取り上げられる自己実験者はあらゆる理由で実験に及んでいる。たとえば第一章に登場する18世紀イギリスの医師ジョン・ハンターである。外科医として有名な人物だが、ダーティーな方法で解剖の献体を入手していた事でも知られる。(この人については型破りストーリーが色々ありそうで気になるので機会があれば別途調べたい)
当時としては珍しい実験主義者だった彼は、淋病と梅毒は同じ病気で、進行具合によってそれぞれの症状がでているという仮説を立て、それを自分の身体で実験した。
一章は解剖学に関する説明などにかなりの分量が割かれているのでこの部分の記述はすごくアッサリしているのだが、梅毒の危険性は良く知られていた時代だったのに、医者本人が自ら感染するとはどういう心理なのか?と大変戸惑う。

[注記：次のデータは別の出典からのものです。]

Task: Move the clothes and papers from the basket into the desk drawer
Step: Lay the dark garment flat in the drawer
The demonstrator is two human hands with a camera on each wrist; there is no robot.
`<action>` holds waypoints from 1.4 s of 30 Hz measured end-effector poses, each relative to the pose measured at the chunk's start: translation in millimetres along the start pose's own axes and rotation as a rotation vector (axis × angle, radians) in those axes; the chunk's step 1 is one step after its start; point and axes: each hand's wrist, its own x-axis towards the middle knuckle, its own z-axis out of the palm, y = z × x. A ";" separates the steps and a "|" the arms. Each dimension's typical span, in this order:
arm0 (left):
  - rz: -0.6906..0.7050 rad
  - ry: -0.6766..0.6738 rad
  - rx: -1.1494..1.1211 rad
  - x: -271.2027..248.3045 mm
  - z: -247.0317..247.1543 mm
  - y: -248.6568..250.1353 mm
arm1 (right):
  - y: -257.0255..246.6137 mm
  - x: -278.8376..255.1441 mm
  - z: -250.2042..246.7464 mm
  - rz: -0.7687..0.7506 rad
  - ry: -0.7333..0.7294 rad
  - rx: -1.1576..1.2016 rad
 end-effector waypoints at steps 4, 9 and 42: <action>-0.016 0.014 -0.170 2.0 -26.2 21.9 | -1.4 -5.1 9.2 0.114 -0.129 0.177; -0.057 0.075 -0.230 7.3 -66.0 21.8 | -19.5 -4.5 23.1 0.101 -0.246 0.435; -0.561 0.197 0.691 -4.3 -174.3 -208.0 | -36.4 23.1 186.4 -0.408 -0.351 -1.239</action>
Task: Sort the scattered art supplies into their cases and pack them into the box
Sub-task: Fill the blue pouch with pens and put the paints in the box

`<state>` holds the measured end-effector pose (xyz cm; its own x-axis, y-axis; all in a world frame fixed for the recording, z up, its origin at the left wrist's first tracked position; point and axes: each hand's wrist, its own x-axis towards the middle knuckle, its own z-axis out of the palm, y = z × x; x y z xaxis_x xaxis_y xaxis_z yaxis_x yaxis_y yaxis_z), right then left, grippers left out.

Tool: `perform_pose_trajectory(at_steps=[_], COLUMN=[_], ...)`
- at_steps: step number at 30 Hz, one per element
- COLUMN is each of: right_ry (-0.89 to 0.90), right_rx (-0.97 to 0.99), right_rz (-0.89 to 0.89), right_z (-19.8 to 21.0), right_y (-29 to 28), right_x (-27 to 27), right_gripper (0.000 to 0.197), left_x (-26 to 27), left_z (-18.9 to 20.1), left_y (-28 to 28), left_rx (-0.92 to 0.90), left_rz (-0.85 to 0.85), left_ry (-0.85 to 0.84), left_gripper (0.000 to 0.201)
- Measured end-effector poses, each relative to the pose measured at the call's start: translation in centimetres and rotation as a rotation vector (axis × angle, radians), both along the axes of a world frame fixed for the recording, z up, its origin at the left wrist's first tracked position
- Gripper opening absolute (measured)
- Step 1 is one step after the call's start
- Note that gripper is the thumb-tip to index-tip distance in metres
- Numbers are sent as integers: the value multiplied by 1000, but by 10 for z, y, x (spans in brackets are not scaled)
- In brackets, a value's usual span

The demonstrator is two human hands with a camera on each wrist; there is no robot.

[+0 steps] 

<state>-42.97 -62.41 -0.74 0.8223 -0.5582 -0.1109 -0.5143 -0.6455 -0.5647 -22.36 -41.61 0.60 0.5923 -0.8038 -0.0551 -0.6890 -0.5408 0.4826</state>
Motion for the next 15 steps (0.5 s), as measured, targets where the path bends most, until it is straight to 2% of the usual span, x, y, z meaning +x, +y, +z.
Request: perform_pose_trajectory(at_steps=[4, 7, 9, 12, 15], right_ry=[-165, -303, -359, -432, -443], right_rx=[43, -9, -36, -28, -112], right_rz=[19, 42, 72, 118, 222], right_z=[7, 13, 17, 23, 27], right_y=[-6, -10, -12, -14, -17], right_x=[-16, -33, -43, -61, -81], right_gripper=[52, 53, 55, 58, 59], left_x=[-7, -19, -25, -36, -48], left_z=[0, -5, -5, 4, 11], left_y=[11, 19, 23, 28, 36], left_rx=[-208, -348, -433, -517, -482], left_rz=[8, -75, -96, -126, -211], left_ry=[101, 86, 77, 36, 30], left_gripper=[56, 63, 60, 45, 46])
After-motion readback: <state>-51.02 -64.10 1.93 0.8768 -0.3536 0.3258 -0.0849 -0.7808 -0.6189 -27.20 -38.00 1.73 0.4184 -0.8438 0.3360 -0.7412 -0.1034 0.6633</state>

著者はハンター自身が被験者となった理由について、1.梅毒にも淋病にも感染していない必要がある。2.部位が部位なので頻繁に観察できる相手は限られる。の2点を挙げており、確かに条件に当てはめれば本人が被験者になるしかなさそうだけど、ハンター先生!仮説が証明されると同時に自分も感染なさりますが!??と思わざるを得ない。

研究者達が自身にダメージが想定され、時に不可逆な事態になりかねないのに実験に挑んだ心理が未だにのみこめないが、あとがきでの解説などを参考にすると「専門知識のある自分が被験者になれば反応の解析がすぐできるし、有事に対処できるから」といった考えもあったそうだ。
彼らは自分の行く末がわからなくなるような狂気に駆られていたわけではなく、研究者として合理的に考えた結果「他の人にやらせるわけにいかないし、俺でいいじゃん。」となったのかなと考えると、命は大事になされよ…と感じると同時に、彼らの勇敢さ(?)のおかげで自分の豊かな生活があるのだと思って感謝しようと思った。